Not every parent takes this slow baby-step approach to limited tech time. One mom I spoke with said she confiscated all tech from her family. All of it. Phones, tablets, and gaming systems. Then she limited television watching too. She left her husband’s phone alone. He is an adult, she said. She even put her phone in the same cabinet and locked it. She used her Apple Watch for calls and texts since other apps’ use is limited on the watch. It has been almost a month. I asked her how she and her family were handling it.
“The kids were very angry at first ” she confessed. “They refused to talk to me for the first week. You know how teenagers can stomp all over the house in bitter silence when they are angry? Yeah, that was my house. The second week, out of boredom I think, they began to draw, paint, play cards together, and…get this..they went outside!”

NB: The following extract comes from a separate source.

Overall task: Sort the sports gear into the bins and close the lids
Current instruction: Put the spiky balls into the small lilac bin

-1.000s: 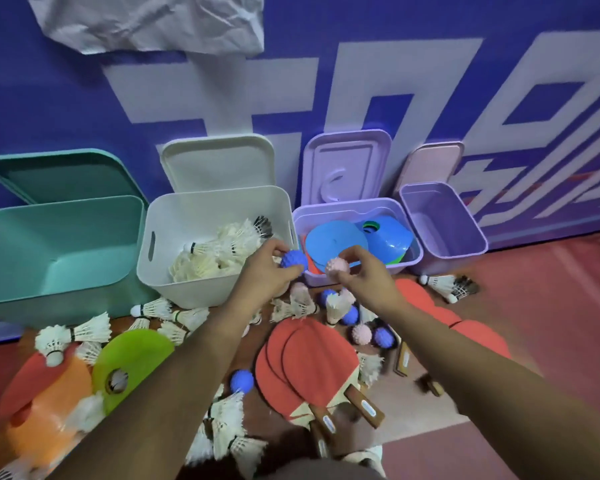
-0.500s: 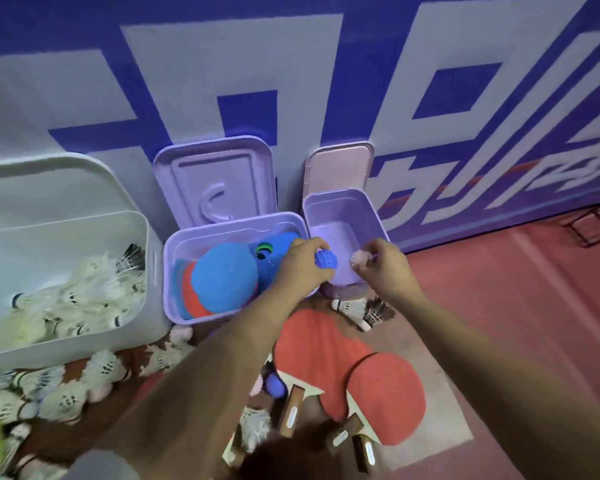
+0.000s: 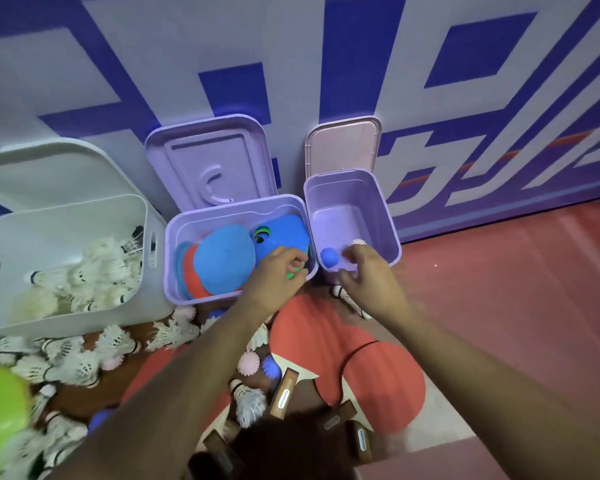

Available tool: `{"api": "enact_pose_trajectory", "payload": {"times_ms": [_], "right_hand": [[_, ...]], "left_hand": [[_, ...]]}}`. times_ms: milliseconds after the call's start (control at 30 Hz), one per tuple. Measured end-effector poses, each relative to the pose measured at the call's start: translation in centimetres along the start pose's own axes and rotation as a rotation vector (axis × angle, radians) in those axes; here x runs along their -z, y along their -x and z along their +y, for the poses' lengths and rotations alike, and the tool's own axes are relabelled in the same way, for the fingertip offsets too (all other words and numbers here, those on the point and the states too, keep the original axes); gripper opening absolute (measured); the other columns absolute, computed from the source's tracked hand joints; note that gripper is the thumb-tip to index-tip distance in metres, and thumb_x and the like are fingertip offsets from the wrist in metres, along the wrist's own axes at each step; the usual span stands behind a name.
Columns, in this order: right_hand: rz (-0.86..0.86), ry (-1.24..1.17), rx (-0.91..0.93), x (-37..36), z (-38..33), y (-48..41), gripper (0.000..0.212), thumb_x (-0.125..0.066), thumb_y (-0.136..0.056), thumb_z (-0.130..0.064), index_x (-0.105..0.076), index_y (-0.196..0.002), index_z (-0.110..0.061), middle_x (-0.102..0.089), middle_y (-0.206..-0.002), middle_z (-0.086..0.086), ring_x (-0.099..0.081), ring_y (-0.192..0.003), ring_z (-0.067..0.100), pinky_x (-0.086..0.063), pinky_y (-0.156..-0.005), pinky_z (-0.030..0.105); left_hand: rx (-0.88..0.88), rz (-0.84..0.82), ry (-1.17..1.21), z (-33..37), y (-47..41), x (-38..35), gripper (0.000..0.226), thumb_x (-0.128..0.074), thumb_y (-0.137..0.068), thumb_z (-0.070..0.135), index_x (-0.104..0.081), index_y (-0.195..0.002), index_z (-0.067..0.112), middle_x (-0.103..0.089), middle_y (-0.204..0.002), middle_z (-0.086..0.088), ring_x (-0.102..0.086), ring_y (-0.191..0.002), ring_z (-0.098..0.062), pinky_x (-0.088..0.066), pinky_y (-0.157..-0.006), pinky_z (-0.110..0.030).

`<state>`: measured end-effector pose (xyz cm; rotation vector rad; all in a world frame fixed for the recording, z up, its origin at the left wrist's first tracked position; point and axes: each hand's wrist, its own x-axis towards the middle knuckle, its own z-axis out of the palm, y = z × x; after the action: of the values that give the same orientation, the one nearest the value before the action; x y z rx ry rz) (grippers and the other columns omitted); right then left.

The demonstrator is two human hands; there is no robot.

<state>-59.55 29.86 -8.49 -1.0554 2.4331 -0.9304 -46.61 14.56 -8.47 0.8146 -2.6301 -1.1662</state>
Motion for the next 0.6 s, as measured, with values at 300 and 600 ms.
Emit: {"api": "enact_pose_trajectory", "payload": {"times_ms": [300,600], "right_hand": [[-0.358,0.092,0.135,-7.6,-4.4,5.4,0.028,-0.061,-0.083,-0.02,-0.057,-0.108,-0.009,-0.06,-0.104,0.01,-0.055,-0.099,0.026,-0.038,-0.08,0.032],[-0.342,0.293,0.174,-15.6,-4.6,4.7,0.029,-0.056,-0.086,-0.025,-0.059,-0.112,-0.011,-0.053,-0.108,0.011,-0.048,-0.105,0.032,-0.045,-0.09,0.041]], "left_hand": [[0.359,-0.058,-0.11,-9.0,12.5,2.4,0.014,-0.064,-0.08,0.011,-0.066,-0.091,0.019,-0.064,-0.091,-0.002,-0.061,-0.078,-0.014,-0.051,-0.078,-0.031],[0.376,-0.265,-0.551,-11.6,13.9,-2.6,0.042,-0.063,-0.083,0.027,-0.054,-0.122,0.016,-0.052,-0.123,-0.006,-0.058,-0.107,-0.028,-0.05,-0.087,-0.037]]}}
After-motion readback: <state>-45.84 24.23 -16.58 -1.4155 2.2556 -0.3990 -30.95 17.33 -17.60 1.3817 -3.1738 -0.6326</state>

I was amazed. Outside! I can’t imagine my teenagers choosing to go outside.
As I sat dreamy eyed imagining what it would be like for my kids to look up for their screens, she continued, “They played games outside and just sat together to talk. It has been great”

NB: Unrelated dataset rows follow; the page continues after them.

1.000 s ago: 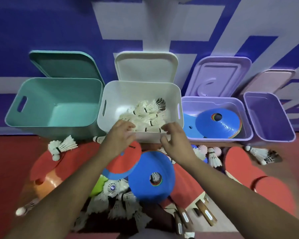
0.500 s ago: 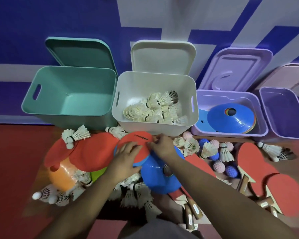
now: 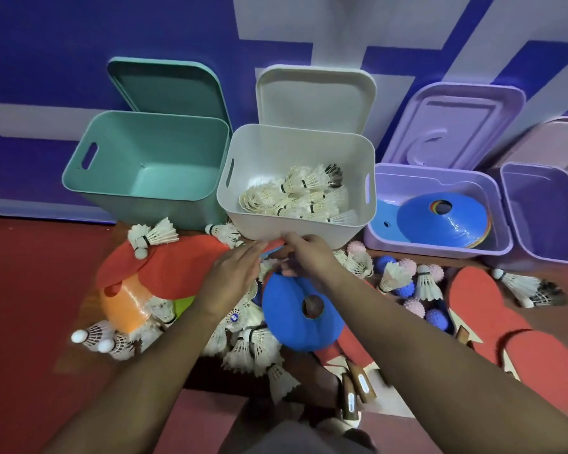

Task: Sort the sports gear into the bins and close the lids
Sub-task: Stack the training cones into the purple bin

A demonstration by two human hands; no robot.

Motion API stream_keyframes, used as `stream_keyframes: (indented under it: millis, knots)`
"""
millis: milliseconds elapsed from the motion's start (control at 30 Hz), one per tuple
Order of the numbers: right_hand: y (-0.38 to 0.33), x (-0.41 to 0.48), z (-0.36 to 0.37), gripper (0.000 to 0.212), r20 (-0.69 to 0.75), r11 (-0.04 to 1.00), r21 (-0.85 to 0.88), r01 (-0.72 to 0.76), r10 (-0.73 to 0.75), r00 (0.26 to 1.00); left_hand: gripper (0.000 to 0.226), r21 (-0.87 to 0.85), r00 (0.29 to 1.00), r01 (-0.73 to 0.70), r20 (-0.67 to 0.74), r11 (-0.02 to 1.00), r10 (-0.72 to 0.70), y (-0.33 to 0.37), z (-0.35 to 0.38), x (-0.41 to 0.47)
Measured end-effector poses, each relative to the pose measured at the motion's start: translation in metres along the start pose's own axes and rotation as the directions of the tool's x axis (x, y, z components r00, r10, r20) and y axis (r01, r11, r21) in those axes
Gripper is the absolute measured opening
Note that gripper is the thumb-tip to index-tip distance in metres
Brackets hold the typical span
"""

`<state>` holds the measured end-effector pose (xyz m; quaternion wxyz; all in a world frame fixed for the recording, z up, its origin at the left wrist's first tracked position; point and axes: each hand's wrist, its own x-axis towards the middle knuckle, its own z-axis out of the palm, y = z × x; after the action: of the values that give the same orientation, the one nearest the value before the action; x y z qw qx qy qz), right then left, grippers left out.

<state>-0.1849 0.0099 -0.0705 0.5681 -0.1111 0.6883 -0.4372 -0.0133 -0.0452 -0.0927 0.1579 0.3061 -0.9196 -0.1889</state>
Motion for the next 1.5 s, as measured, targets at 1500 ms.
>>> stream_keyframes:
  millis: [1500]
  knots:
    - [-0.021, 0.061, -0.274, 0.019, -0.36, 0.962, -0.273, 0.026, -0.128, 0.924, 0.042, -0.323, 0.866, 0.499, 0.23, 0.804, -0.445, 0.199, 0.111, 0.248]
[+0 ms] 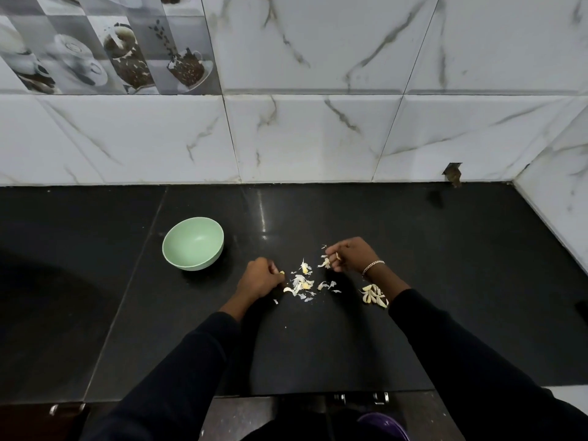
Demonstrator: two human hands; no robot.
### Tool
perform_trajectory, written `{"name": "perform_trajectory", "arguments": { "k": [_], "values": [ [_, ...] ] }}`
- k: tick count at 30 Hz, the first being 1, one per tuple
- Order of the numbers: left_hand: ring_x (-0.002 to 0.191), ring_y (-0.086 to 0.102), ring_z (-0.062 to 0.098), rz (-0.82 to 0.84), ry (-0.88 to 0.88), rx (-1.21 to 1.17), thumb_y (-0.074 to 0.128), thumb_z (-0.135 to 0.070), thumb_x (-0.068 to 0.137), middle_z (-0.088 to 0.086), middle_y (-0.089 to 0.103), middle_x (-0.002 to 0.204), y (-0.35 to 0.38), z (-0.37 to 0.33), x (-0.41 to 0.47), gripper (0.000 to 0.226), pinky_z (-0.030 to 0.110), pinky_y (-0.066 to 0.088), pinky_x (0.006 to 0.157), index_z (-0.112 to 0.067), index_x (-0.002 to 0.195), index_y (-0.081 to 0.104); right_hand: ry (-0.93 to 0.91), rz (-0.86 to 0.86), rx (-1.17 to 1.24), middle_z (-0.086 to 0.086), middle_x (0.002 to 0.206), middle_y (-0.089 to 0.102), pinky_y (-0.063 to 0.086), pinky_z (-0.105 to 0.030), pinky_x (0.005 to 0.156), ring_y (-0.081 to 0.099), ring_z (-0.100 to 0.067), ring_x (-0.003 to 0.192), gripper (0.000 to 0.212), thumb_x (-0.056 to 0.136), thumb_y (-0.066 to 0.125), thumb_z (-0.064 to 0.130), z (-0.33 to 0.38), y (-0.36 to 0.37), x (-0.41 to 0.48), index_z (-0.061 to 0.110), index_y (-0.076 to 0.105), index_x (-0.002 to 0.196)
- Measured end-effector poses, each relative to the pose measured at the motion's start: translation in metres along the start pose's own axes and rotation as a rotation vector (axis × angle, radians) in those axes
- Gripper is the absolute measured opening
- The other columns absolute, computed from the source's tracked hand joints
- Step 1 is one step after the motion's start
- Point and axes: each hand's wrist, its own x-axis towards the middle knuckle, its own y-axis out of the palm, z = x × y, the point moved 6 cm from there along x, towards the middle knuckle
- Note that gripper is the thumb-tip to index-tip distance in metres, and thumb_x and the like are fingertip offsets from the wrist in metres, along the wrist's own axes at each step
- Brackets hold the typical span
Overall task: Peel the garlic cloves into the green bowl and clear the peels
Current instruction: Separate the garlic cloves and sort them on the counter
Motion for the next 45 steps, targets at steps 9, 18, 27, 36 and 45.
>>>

So that’s it, I have to do something. I can’t let my children turn into pale skinned hermit phone zombies.
I have decided to take some steps to not only help them to put down the phones, but to show them by example that changing tech habits is a real doable thing. I decided to start with me.
Along with the social media year off, I turned off all notifications and set up my charging station in my dining room.
Then I notified my friends, family and followers to text me, better yet call me instead of contacting me through social media. Then I hid app icons on my phone so I won’t see them when I pick up those calls.
My blog posts, like this one, will automatically bounce to Facebook, Twitter and Instagram. It may appear that I am active online, however, it is the magic of tech.
Will I miss posts that might be important to my family or my business? Probably. That concerns me a little bit, but I’m sure I will survive. I have been assure by other adults and parents who have done this for the sake of their children that it can be done.
What will I do with all the extra time I have by not mindlessly scrolling social media? Write, bake cakes and other yummy things, play table top games, write, go on adventures OUTSIDE, oh and WRITE. I have oodles of interesting topics that I want to share with you. I will take this time to write a few of those and catch up on my current work in progress. My editor will be glad to hear that, skeptical but glad.